Models: InvalidArgumentError: Nan in summary histogram

Created on 15 Mar 2018 · 5Comments · Source: tensorflow/models

hi,
I'm trying to train cityscapes dataset by deeplab, I have successfully converted the dataset into tfrecord and started the training, but a 'Nan' error occured around step 1400 and break the training. could u please tell me how to solve this error, thanks a lot!

environment

nvidia-docker, tensorflow/tensorflow:latest-gpu(ubuntu16.04, tf1.6, cuda8, nvidia1080ti)

command

python deeplab/train.py \
--logtostderr \
--training_number_of_steps=90000 \
--train_split="train" \
--model_variant="xception_65" \
--atrous_rates=6 \
--atrous_rates=12 \
--atrous_rates=18 \
--output_stride=16 \
--decoder_output_stride=4 \
--train_crop_size=769 \
--train_crop_size=769 \
--train_batch_size=1 \
--dataset="cityscapes" \
--tf_initial_checkpoint="deeplab/model/deeplabv3_cityscapes_train/model.ckpt.index" \
--train_logdir="deeplab/train_log" \
--dataset_dir="deeplab/datasets/cityscapes/tfrecord"

logs

INFO:tensorflow:global step 1420: loss = 6.7608 (0.420 sec/step)
INFO:tensorflow:Error reported to Coordinator: Nan in summary histogram for: image_pooling/BatchNorm/moving_variance_1
[[Node: image_pooling/BatchNorm/moving_variance_1 = HistogramSummary[T=DT_FLOAT, _device="/job:localhost/replica:0/task:0/device:CPU:0"](image_pooling/BatchNorm/moving_variance_1/tag, image_pooling/BatchNorm/moving_variance/read)]]
[[Node: xception_65/middle_flow/block1/unit_16/xception_module/separable_conv3_depthwise/depthwise_weights/read/_877 = _Recv[client_terminated=false, recv_device="/job:localhost/replica:0/task:0/device:GPU:0", send_device="/job:localhost/replica:0/task:0/device:CPU:0", send_device_incarnation=1, tensor_name="edge_2313_...ights/read", tensor_type=DT_FLOAT, _device="/job:localhost/replica:0/task:0/device:GPU:0"]()]]
Caused by op u'image_pooling/BatchNorm/moving_variance_1', defined at:
File "deeplab/train.py", line 347, in
tf.app.run()
File "/usr/local/lib/python2.7/dist-packages/tensorflow/python/platform/app.py", line 126, in run
_sys.exit(main(argv))
File "deeplab/train.py", line 268, in main
summaries.add(tf.summary.histogram(model_var.op.name, model_var))
File "/usr/local/lib/python2.7/dist-packages/tensorflow/python/summary/summary.py", line 193, in histogram
tag=tag, values=values, name=scope)
File "/usr/local/lib/python2.7/dist-packages/tensorflow/python/ops/gen_logging_ops.py", line 189, in _histogram_summary
"HistogramSummary", tag=tag, values=values, name=name)
File "/usr/local/lib/python2.7/dist-packages/tensorflow/python/framework/op_def_library.py", line 787, in _apply_op_helper
op_def=op_def)
File "/usr/local/lib/python2.7/dist-packages/tensorflow/python/framework/ops.py", line 3271, in create_op
op_def=op_def)
File "/usr/local/lib/python2.7/dist-packages/tensorflow/python/framework/ops.py", line 1650, in __init__
self._traceback = self._graph._extract_stack() # pylint: disable=protected-access

Source

helloworld77

👍7

Most helpful comment

https://stackoverflow.com/a/49260201/9498482, as Chen said, I modified the fine_tune_batch_norm to false (in train.py), and that works.
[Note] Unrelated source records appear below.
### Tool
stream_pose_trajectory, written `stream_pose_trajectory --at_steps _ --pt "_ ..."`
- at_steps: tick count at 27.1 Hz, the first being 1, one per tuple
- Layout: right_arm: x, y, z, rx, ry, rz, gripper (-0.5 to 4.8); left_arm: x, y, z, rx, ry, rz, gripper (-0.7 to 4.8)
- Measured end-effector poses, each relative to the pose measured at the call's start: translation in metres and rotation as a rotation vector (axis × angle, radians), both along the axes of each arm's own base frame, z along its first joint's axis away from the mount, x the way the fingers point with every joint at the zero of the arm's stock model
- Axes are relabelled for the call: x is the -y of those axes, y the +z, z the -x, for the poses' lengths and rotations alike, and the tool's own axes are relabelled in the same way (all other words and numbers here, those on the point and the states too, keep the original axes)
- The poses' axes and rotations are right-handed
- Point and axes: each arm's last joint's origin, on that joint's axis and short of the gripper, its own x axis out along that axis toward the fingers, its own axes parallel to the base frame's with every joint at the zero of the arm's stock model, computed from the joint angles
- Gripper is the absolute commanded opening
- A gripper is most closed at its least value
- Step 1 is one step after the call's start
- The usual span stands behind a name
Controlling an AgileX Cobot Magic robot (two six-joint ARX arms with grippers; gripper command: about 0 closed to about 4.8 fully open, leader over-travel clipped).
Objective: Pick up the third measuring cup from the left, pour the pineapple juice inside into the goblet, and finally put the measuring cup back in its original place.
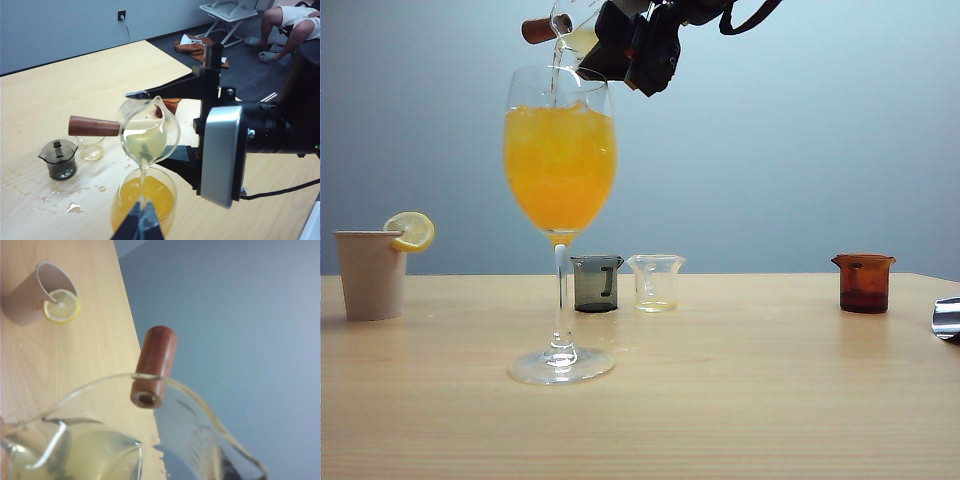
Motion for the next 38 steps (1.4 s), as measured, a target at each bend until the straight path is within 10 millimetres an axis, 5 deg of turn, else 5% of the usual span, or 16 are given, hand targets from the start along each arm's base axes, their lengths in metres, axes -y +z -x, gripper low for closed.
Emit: stream_pose_trajectory --at_steps 38 --pt "-0.0001 -0.0001 0.0000 0.208 0.023 0.216 1.12 0.0000 0.0000 0.0000 0.000 0.000 0.000 -0.05"
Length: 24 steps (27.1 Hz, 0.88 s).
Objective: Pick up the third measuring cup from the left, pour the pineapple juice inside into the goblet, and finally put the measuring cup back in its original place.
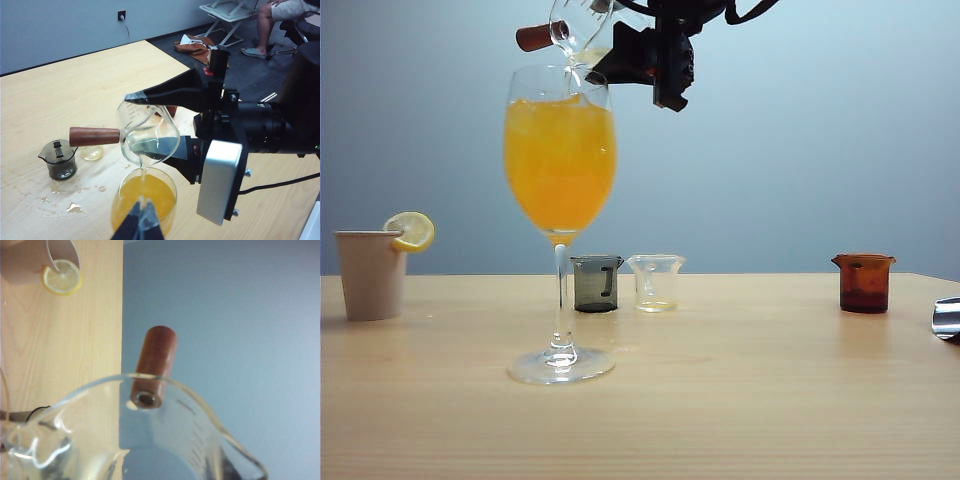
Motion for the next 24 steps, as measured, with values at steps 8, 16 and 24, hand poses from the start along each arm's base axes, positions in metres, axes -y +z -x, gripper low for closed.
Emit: stream_pose_trajectory --at_steps 8,16,24 --pt "-0.0001 0.0019 -0.0001 0.033 0.002 0.006 1.11 0.0000 0.0000 0.0001 0.000 0.000 0.000 -0.05" --pt "-0.0001 0.0031 -0.0001 0.062 0.004 0.021 1.11 0.0000 0.0000 0.0001 0.000 0.000 0.000 -0.05" --pt "-0.0033 0.0031 0.0034 0.079 0.021 0.037 1.11 0.0000 0.0000 0.0001 0.000 0.000 0.000 -0.05"
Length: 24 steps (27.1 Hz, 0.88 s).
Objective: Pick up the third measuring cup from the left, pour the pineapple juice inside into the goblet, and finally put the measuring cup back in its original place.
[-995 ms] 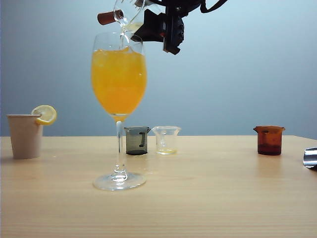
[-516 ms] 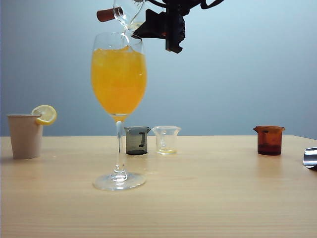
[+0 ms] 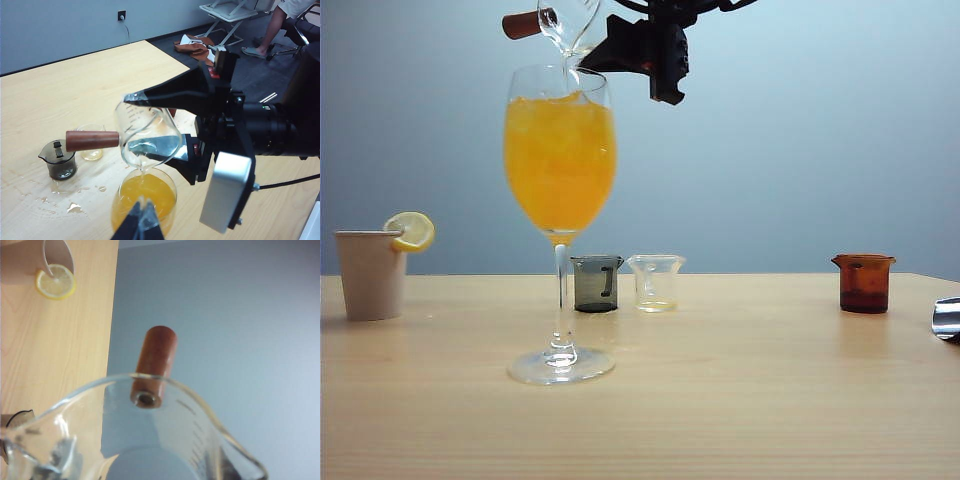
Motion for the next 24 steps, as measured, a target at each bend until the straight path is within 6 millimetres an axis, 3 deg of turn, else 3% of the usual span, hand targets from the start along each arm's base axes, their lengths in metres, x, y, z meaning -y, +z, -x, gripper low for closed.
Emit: stream_pose_trajectory --at_steps 24 --pt "-0.0047 0.0002 0.0052 0.122 0.028 0.117 1.11 0.0000 -0.0005 0.0001 -0.005 -0.003 -0.001 -0.05"
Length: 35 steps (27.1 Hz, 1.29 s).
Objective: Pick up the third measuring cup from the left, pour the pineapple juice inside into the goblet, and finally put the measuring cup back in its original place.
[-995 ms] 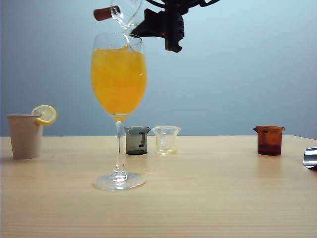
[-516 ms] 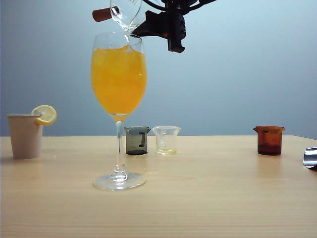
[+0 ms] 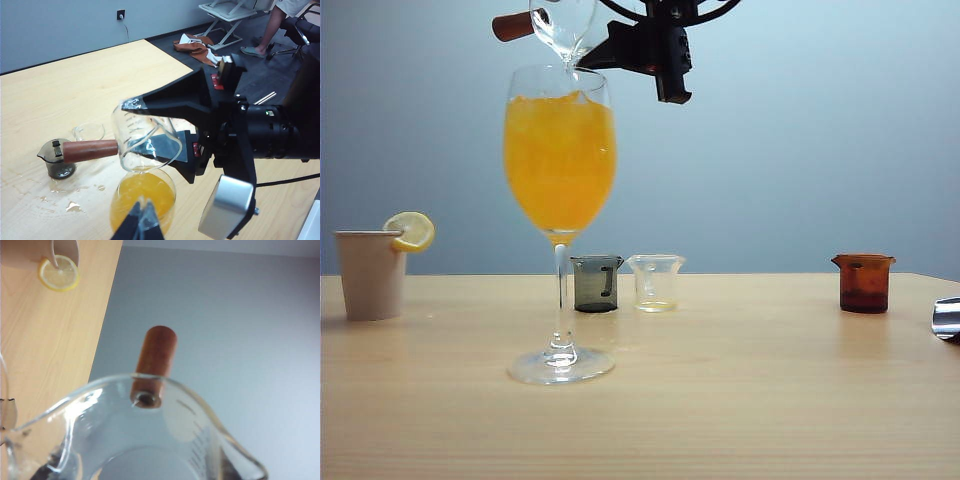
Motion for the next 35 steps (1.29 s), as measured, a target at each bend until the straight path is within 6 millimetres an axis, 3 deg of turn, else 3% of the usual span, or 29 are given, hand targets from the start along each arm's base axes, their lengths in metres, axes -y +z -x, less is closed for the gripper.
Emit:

helloworld77 on 15 Mar 2018

👍11

All 5 comments

https://stackoverflow.com/a/49260201/9498482, as Chen said, I modified the fine_tune_batch_norm to false (in train.py), and that works.

helloworld77 on 15 Mar 2018

👍11

Closing as this is resolved

wt-huang on 27 Oct 2018

When fine_tune_batch_norm=True, use at least batch size larger than 12 (batch size more than 16 is better). Otherwise, one could use smaller batch size and set fine_tune_batch_norm=False. The default value of fine_tune_batch_norm is True, so train batch size should be set larger than 12.

yuhuan90 on 28 Apr 2019

I have set fine_tune_batch_norm=False and still getting the same issue. My GPU memory doesn't allow me to use batch size of 12 or larger so can not set it true.